As these cases illustrate, there can be plenty of room for mischief. Jaurigue is “on the scene” for everything from medical appointments to school conferences, even therapy. While there suppose he opines that there should be braces, tutoring or uninsured psychological therapy. Technically he has no “say” in these matters because he has no duty to contribute. But, oh the trouble he can make while not contributing. The child falls in love with horses. Jaurigue can take his money and buy her a horse. Then he can tell this lovely ten year old “You could live more with me and enjoy your horse.”
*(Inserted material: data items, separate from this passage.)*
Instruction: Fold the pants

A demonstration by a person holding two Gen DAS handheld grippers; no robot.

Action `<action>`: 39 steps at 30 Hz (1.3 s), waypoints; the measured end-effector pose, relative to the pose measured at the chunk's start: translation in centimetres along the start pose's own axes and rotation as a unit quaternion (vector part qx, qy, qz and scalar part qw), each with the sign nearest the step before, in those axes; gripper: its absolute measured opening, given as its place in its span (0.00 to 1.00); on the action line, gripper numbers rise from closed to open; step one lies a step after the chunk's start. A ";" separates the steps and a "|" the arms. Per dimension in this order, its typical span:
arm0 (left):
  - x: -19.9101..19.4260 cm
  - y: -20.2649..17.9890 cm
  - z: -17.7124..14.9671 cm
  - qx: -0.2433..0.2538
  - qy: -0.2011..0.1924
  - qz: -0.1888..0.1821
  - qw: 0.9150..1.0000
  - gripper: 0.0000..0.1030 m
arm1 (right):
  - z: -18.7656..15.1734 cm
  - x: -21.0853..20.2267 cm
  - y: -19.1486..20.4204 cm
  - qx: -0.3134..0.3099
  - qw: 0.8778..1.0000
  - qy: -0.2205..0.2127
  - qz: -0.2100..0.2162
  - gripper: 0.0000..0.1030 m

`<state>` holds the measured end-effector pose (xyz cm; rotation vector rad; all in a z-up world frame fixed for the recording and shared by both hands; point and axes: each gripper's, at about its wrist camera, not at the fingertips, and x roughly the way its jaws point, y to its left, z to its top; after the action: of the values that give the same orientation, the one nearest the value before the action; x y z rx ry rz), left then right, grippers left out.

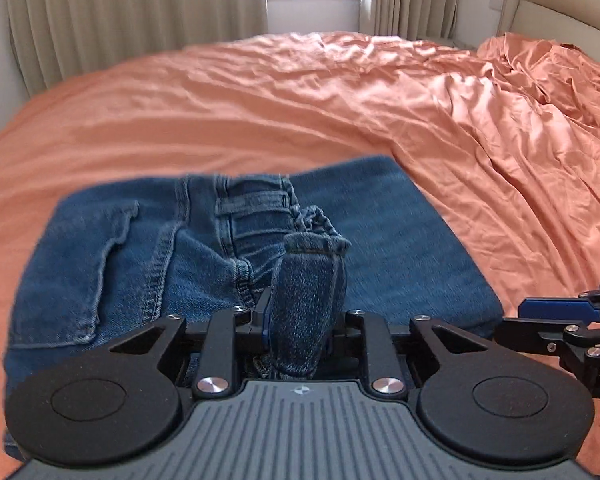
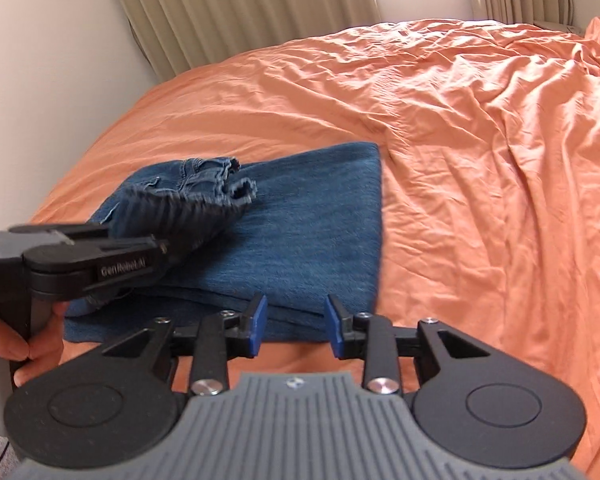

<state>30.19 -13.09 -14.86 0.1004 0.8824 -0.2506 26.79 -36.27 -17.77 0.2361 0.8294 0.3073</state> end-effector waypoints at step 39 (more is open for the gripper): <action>-1.7 25.8 1.6 -0.218 -0.021 -0.006 0.976 0.63 | 10.3 12.0 5.6 0.152 0.980 0.008 0.130 0.09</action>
<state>37.00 11.88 -12.96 -0.3173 0.8791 -0.0665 41.22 -27.61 -17.43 0.6317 0.8600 0.4279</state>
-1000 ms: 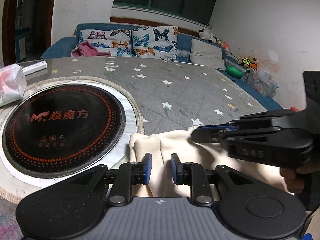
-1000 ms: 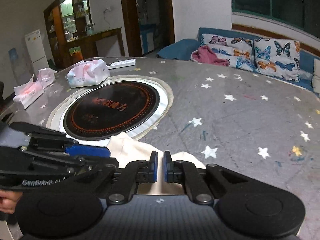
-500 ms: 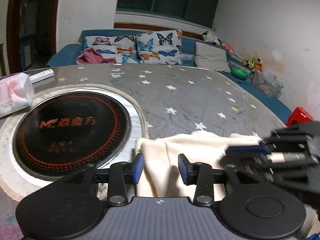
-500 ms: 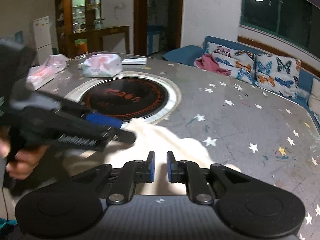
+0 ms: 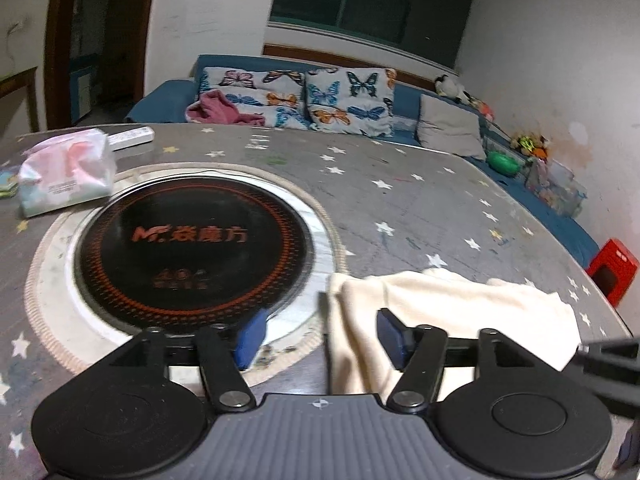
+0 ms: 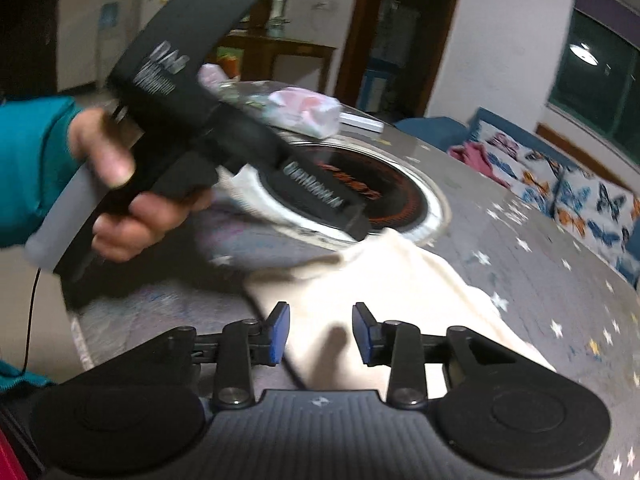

Also, not to be gainsaid is the cost of defending the step parent litigation. The dentist recommends braces. Caldwell says he cannot afford. Jaurigue says “Yes you can and orthodontic care is in the support statute. I may ask the court to intervene as a matter of the child’s best interests.”

The better answer may be to grant trial courts a little more discretion here. The majority opinion rightly notes that a step or grandparent trying to help should not be saddled with a multi year support obligation. But if the Jaurigues of the world want braces, horses or specialized courses, perhaps the orders addressing these subjects should require “contributions” to those activities even while avoiding the drudgery of regular support payments. The problem we have in the Caldwell v. Jaurigue matter is that just as A.S. did in 2012, Jaurigue filed an action asserting custody rights to a child based on in loco parentis. A.S. certainly got more rights than Jaurigue did but Jaurigue got privileges to be involved in medical, educational and therapeutic aspects of the child’s life. The trouble here is there is no bright line when support attaches and a bright line does not “jump out” in the context of this otherwise well-reasoned case. That suggests we might have to give the trial courts some more discretion including discretion to award some support where a step-parent decides they enjoy taking parenting issues to court.

This topic is important. Children are growing up in many households today. That is sometimes the product of divorce, relationship break-up and/or addiction. It is one thing to give the “parental figure” (step parent, grandparent or long time live in) some access to help a child navigate the transition. But it you want a seat at the custodial table for decisions such a relocation, therapy and input into health and welfare decisions, a court should have the right to include some level of support as in the child’s best interests.